Since the girls of the Champs-Elysees [$15-20 tier] are the most charmingly conspicuous, it might be interesting to examine a few of them. There is, for instance, Janine, an extremely mobile girl who bears the nickname La Croix Rouge — The Red Cross. The nickname is inevitable, one supposes, since she plies her trade, in and around the Champs-Elysees, in an ambulance. She declines to use the hotel rooms the other girls use; she drives her own hotel. She finds her man, drives him to a side street, tumbles into the back with him and that’s that. The Red Cross is extremely popular; she is pretty and moreover with her the man can save the cost of the hotel room. Furthermore, she is immune from police action. There is a Paris law which makes it illegal to use a residence for “immoral” purposes; but the city fathers did not anticipate Janine, and thus it is not illegal to use a vehicle for similar high jinks. [page 34]
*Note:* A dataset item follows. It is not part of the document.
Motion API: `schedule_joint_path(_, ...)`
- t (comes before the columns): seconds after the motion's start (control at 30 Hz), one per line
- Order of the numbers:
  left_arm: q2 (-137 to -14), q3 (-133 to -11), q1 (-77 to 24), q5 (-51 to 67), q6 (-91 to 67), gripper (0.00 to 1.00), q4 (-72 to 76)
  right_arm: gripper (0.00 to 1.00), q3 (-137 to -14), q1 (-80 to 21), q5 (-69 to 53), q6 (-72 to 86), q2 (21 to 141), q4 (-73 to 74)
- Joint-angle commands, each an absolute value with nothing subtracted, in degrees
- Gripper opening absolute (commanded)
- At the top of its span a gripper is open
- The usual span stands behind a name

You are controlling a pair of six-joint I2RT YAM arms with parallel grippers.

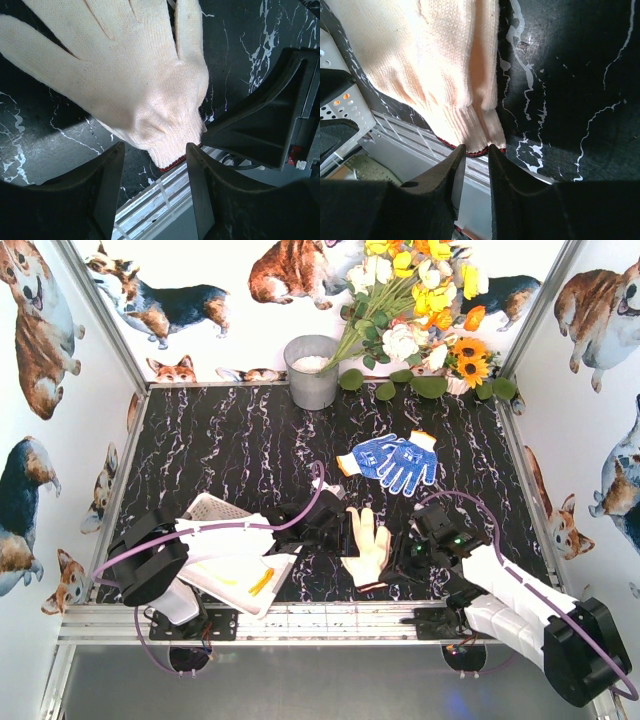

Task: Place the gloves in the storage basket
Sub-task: Pair the glove with the glove.

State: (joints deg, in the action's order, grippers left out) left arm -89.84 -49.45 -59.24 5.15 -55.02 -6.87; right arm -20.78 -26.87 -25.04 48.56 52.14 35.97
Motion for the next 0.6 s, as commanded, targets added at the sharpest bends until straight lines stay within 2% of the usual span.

Gloria’s $70 charge is high. It must be remembered that her clientele were drawn from the economic elite in the city and that she is exceptionally good looking and skilled. Such a rate doesn’t seem unimaginable.

Gladys’ story of her past in Chapter Twenty-four, October 31, 1958, is based very loosely on an account of a young prostitute I read a couple of years ago. The woman had finally managed to leave home (and her grandfather’s abuse) at the age of eleven. She lived in the woods, surviving by becoming a prostitute. At twenty-eight she was attempting to deal with her addiction, HIV and lack of education. She witnessed acts of brutality by a pimp against one of his women in Philadelphia which shades the fourth part of Switch: a novel. It was that act of brutality that helped her decide to attempt to leave her profession.

Writing Process
The rough draft of Comes the Bride was written in a two week period in June 2004. The story was written straight through. I used a binder, filled with special forms on characters and locations to help keep continuity. A character sheet included physical description, sexual description (behaviors, appearance when naked, etc.), car(s) owned and the character’s personal history. These sheets were extremely helpful when describing a character’s eye color, for instance, or the car they were currently driving.

Revision was relatively straight forward — correcting, rewriting, and polishing.